BEGIN Supplied information

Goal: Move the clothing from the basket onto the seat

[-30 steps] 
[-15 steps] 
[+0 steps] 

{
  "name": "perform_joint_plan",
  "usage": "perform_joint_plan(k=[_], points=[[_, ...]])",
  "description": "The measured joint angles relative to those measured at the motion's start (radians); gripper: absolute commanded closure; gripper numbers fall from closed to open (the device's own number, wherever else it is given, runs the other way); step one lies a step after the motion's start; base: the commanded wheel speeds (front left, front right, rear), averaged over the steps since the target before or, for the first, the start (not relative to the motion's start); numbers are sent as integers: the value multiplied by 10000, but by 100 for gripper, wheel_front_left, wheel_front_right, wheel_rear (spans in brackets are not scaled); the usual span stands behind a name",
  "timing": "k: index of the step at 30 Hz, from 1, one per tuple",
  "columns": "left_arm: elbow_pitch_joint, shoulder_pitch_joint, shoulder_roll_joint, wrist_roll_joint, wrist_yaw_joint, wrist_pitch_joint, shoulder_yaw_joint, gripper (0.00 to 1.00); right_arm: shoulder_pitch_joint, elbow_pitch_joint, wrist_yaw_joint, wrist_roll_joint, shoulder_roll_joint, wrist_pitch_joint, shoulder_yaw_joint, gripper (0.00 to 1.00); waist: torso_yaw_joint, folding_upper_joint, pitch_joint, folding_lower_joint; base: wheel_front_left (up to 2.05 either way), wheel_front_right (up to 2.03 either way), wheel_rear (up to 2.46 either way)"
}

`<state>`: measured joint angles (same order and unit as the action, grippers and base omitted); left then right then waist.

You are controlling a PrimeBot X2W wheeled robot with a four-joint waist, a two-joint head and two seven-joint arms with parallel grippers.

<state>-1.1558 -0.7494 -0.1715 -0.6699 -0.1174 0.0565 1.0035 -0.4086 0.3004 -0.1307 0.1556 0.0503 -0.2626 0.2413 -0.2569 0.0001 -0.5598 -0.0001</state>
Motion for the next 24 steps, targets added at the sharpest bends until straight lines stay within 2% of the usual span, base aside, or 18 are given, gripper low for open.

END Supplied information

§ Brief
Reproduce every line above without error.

§ Answer to this task
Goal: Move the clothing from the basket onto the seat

[-30 steps] 
[-15 steps] 
[+0 steps] 

{
  "name": "perform_joint_plan",
  "usage": "perform_joint_plan(k=[_], points=[[_, ...]])",
  "description": "The measured joint angles relative to those measured at the motion's start (radians); gripper: absolute commanded closure; gripper numbers fall from closed to open (the device's own number, wherever else it is given, runs the other way); step one lies a step after the motion's start; base: the commanded wheel speeds (front left, front right, rear), averaged over the steps since the target before or, for the first, the start (not relative to the motion's start); numbers are sent as integers: the value multiplied by 10000, but by 100 for gripper, wheel_front_left, wheel_front_right, wheel_rear (spans in brackets are not scaled); the usual span stands behind a name",
  "timing": "k: index of the step at 30 Hz, from 1, one per tuple",
  "columns": "left_arm: elbow_pitch_joint, shoulder_pitch_joint, shoulder_roll_joint, wrist_roll_joint, wrist_yaw_joint, wrist_pitch_joint, shoulder_yaw_joint, gripper (0.00 to 1.00); right_arm: shoulder_pitch_joint, elbow_pitch_joint, wrist_yaw_joint, wrist_roll_joint, shoulder_roll_joint, wrist_pitch_joint, shoulder_yaw_joint, gripper (0.00 to 1.00); waist: torso_yaw_joint, folding_upper_joint, pitch_joint, folding_lower_joint; base: wheel_front_left (up to 2.05 either way), wheel_front_right (up to 2.03 either way), wheel_rear (up to 2.46 either way)"
}

`<state>`: measured joint angles (same order and unit as the action, grippers and base omitted); left then right then waist.

You are controlling a PrimeBot X2W wheeled robot with a four-joint waist, a two-joint head and two seven-joint arms with parallel grippers.

<state>-1.1558 -0.7494 -0.1715 -0.6699 -0.1174 0.0565 1.0035 -0.4086 0.3004 -0.1307 0.1556 0.0503 -0.2626 0.2413 -0.2569 0.0001 -0.5598 -0.0001</state>
Motion for the next 24 steps, targets added at the sharpest bends until straight lines stay within 2% of the usual span, base aside, or 18 are given, gripper low for open.

Nothing else is required for this exercise.